Opinion articles provide independent perspectives on key community issues, separate from our newsroom reporting.

Op-Ed

Want kids back in school? You’re criticized no matter where you land on the issue

I have never needed winter break as much as I needed it this year.

After 3-1/2 months of being teacher-mom, my brain is tired and my spirit is worn. I think my expectations are around here somewhere but they’ve gotten so low I often can’t seem to find them. By the time this piece is published, we will have started back on the COVID-19 schooling hamster wheel.

When I was a relatively new parent, my therapist at the time counseled me, “No matter what you do as a parent, you will be judged.” Her point was: This is how it is, learn to roll with it, and move on. I am now 10 years into parenting, and this has been some of the most sage advice I have ever received. The Mommy Wars are real. My parenting is and will continue to be judged, but my job is to breathe and move on.

The coronavirus pandemic has created a new season of the Mommy Wars, COVID Schooling Edition. The larger school districts in Thurston County remain closed to most students, with the majority of kids learning online. Our family has had the privilege to choose to homeschool. For us, this is a short-term solution; we plan to re-enroll our kids once schools are back in person.

In tracking the conversations about local schools reopening, I find myself continuously frustrated with the conversations among parents. False narratives are brewing on both sides of the opening schools debate. If you want kids in school, you don’t care about the teachers, staff, and elderly family members who might get sick and die. If you want kids at home, you don’t care about the families who are struggling, the single parents who need to work, or the kids for whom schools provide a much-needed social safety net.

Neither of these things are true. The truth is, the vast majority of parents care about the health of their friends, their family, and the greater community. Some people believe that kids going back to school won’t negatively impact these things. Some people believe that kids going back to school will negatively impact these things. There is good intent behind both perspectives.

Many parents seem to be so caught up with judging and shaming one another for their differing opinions and methods of navigating the crisis that collectively we’ve lost sight of the shared goal of getting kids back to in-person learning. And absent from many of these conversations are the voices of teachers and staff — people who are, of course, essential to schools opening. The views of parents may be moot, if teachers are sick, quarantining, or decide to retire.

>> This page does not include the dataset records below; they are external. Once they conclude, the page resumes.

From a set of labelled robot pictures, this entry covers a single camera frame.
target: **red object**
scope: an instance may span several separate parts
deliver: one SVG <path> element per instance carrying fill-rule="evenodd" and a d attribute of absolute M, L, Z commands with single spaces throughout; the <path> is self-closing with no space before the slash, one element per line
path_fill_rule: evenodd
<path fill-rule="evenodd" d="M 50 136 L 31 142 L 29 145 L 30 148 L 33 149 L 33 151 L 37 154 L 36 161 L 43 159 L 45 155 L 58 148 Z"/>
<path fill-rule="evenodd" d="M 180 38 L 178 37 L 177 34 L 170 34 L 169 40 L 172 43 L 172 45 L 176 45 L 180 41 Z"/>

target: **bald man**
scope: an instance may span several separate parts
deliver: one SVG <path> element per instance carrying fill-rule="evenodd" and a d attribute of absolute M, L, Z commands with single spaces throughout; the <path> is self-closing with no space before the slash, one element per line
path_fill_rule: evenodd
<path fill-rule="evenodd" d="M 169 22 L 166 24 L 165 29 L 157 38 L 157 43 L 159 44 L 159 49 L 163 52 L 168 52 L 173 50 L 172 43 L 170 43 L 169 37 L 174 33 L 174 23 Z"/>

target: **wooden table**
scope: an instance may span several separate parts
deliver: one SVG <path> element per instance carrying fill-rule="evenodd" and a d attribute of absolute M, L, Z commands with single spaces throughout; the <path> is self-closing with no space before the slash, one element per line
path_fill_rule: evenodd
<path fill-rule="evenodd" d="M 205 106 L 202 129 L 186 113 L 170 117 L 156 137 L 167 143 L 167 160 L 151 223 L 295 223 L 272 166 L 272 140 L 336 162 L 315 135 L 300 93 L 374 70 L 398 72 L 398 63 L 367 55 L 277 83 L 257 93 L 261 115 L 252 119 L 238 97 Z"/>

Parents interested in schools reopening should be focusing on what the school districts will need in terms of vaccine requirements, building upgrades, personal protective equipment, support for teachers, transportation — all of the things needed to actually send our entire community back to in-person learning.

Too often in community conversations people have the same goal, yet get bogged down in their differing ideas of how to get there. They can’t see the forest through the trees, they lose sight of all they have in common, and they end up shooting themselves in the foot. We all care about kids, families, communities — let’s start from that place.